Large Scale Distributed Deep Networks (paper)

Introduction

Increasing the scale of deep learning (ie. number of examples, model parameters) can increase classification accuracy drastically
Training is slow even on GPU (because of CPU-GPU data transfer) when model size is large
Solution is to use large-scale clusters of machines to distribute training and inference in a deep network

Enables model parallelism within the machine (multithreading) and across machines (message passing)
Data parallelism is achieved using model replicas
Two novel methods implemented:
1. Downpour SGD: Async stochastic gradient descent procedure with adaptive learning rates and supporting model replicas
2. Sandblaster L-BFGS: Distributed implementation of L-BFGS

For distributed gradient computation, some have relaxed the synchronization requirements exploring delayed gradient updates for convex problems
Lock-less asynchronous stochastic gradient descent have been explored on problems with sparse gradients.
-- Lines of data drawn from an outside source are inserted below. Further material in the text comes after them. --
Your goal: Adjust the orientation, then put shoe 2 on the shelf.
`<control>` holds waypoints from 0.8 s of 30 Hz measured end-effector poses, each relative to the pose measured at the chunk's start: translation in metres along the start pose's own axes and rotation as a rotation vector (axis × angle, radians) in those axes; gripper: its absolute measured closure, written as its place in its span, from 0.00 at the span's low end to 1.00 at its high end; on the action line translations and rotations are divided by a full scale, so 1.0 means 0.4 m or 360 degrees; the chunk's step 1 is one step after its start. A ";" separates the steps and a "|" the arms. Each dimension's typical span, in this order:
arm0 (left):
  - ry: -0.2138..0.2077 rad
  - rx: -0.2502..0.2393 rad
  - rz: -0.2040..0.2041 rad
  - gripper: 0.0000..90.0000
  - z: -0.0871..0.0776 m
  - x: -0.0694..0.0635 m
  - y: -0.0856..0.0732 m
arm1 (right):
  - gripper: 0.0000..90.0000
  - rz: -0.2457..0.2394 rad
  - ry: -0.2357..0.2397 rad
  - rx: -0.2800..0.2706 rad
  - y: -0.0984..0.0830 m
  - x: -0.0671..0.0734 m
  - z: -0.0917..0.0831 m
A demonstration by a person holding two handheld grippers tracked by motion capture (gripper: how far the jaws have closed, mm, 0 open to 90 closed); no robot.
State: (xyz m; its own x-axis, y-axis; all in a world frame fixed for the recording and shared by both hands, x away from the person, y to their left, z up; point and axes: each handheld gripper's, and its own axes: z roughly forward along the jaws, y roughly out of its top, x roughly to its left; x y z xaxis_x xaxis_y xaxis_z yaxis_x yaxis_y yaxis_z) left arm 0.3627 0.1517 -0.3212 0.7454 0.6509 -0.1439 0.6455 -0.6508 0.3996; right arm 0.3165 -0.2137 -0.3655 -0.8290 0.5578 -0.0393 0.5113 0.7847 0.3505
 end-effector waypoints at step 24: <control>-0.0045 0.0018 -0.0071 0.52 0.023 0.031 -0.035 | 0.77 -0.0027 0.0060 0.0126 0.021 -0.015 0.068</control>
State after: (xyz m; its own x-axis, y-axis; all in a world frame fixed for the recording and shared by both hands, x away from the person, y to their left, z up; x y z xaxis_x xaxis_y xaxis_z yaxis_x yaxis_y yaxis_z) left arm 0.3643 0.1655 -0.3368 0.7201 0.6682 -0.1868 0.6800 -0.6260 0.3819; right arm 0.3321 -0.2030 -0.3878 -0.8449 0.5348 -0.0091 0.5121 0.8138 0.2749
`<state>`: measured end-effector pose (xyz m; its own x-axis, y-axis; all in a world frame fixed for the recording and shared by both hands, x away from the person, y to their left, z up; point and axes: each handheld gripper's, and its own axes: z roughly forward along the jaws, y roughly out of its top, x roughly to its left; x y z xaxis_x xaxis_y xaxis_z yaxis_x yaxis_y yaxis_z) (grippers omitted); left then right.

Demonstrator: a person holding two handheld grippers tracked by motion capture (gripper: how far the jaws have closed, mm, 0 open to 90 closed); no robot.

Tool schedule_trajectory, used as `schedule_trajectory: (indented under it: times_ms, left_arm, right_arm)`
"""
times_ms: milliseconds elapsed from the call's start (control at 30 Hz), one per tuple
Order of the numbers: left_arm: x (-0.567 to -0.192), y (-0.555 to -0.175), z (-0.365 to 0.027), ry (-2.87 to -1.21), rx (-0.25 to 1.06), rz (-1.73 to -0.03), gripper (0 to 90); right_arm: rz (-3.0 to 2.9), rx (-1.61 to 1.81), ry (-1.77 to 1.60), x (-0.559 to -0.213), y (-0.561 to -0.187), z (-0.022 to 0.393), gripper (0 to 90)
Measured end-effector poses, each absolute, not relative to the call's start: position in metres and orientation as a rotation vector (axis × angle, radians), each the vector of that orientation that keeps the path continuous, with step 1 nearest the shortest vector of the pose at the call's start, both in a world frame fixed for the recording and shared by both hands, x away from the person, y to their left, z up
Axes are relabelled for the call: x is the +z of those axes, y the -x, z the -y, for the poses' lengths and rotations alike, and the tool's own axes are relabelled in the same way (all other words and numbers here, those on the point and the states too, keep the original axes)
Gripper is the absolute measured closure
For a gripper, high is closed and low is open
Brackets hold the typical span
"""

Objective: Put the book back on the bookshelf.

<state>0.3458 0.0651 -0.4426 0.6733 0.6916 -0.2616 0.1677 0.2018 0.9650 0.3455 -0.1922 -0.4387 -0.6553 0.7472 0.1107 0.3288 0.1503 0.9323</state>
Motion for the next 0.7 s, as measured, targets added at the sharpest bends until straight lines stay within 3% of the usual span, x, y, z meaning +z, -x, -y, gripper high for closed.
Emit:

Can we have the best of both worlds?
In a deep learning context, most work focus on:
- Training small model on a single machine
- Training multiple small models and ensembling them
- Make standard deep networks parallelizable
Current large-scale computational tools:
- MapReduce: Not suited for iterative computation in deep network training
- GraphLabs: Would not exploit computing efficiencies available in the structured graphs

User defines the computation at each node in each layer of model and messages (read gradients) that need to be passed in upward (feedforward) and downward (backprop) computation phase
Framework parallelizes computation in each machine and manages communication, synchronization and data transfer between machines during training and inference
Performance benefits depends on connectivity structure and computational needs

Traditional SGD is inherently sequential which makes it impractical to apply to very large datasets
It's an asynchronous stochastic gradient descent using multiple replicas of Single DistBelief model
Divide the dataset into subsets and run the model on each subset
Model communicate updates through a centralized server which keep the current state of all parameters for the model
Asynchronous as both model and parameter shards run independently
Workflow:
1. Model replica requests parameter server for the updated copy of its model parameters
2. Processes a mini batch to calculate gradients and sends back to the server
3. Server updates the parameters
Communication overhead can be reduced by limiting rate at which parameters are requested and updated
More robust compared to Synchronous SGD since if one machine fails, other models replicas continue processing
Relaxing consistency requirements found to be effective
Adaptive learning rate procedure greatly increases robustness
Use of Adagrad:
1. Extends the maximum number of model replicas that can work simultaneously
2. Combines with warm starting with single model replica before unleashing others
This eliminates stability concerns in training.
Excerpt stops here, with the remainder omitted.